Reduce metric noise before blaming the skill
A common failure mode is chasing random variance. If results fluctuate, improve the benchmark setup:
- run multiple trials
- use medians
- isolate background processes
- warm caches consistently
- fix input datasets
Better measurement often improves the skill more than changing prompts.
Narrow the search space early
If autoresearch roams too widely, constrain it. Ask it to start in one subsystem, one hotspot, or one class of changes. Broad search sounds powerful, but narrower search usually yields better, reviewable gains.
Tell the skill what must never change
Many poor outcomes come from missing guardrails.
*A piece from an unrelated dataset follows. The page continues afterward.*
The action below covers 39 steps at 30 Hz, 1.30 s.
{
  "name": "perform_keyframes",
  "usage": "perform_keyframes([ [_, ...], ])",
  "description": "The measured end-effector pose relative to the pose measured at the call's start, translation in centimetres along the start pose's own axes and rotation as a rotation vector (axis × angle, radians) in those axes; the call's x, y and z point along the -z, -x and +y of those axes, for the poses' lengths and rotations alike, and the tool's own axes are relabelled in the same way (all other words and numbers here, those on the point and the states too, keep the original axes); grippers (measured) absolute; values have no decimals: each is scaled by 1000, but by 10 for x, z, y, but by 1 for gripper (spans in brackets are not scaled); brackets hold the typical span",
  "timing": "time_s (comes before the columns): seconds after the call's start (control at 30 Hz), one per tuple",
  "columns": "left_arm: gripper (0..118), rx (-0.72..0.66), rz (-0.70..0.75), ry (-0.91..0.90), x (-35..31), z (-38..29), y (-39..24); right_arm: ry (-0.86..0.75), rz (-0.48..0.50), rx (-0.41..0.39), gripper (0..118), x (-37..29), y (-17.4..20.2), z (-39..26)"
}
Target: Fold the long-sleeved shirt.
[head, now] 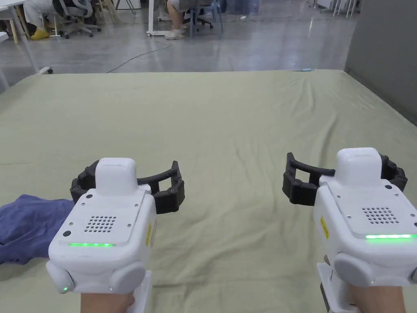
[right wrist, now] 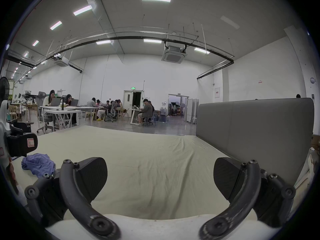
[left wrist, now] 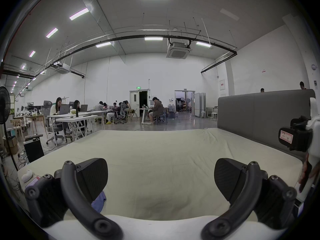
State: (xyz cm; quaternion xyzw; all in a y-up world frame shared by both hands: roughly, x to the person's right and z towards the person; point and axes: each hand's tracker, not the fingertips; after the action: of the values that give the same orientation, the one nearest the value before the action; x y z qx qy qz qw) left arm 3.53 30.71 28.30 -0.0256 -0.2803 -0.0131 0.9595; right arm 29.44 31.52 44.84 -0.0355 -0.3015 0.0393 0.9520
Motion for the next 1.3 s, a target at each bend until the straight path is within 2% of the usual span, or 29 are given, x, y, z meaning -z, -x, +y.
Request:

State non-negotiables such as:
- API compatibility
- test suite pass requirements
- dependency freeze
- memory ceilings
- style or security restrictions
This helps the agent reject locally good but globally bad changes.
Ask for experiment logging, not just final code
To get more value from the autoresearch guide workflow, ask the agent to summarize:
- each attempted change
- measured result
- keep/discard decision
- reason for rejection
This makes iteration auditable and helps you spot patterns in failed attempts.
Iterate on prompts after the first run
If the first run disappoints, do not just rerun unchanged. Improve one of:
- the metric
- the allowed scope
- the stop rule
- the benchmark command
- the explicit hypotheses to test
Example:
On the next autoresearch run, focus only on allocation reduction in
src/parser, ignore stylistic refactors, and compare median time across 7 runs.
That kind of refinement changes behavior materially.
Know the most common misfire patterns
Watch for:
- optimizing the wrong metric
- regressions hidden by weak tests
- too-large code changes per iteration
- benchmark commands that are slow or flaky
- stopping too early after one apparent win
These are usually setup problems, not proof that autoresearch is ineffective.
Review winners independently before merging
Even when autoresearch for Workflow Automation finds an improvement, validate it outside the loop:
- rerun the benchmark yourself
- run a broader test suite
- inspect maintainability tradeoffs
- confirm the gain matters in production terms
The skill is strongest at discovering candidates. Final acceptance should still be deliberate.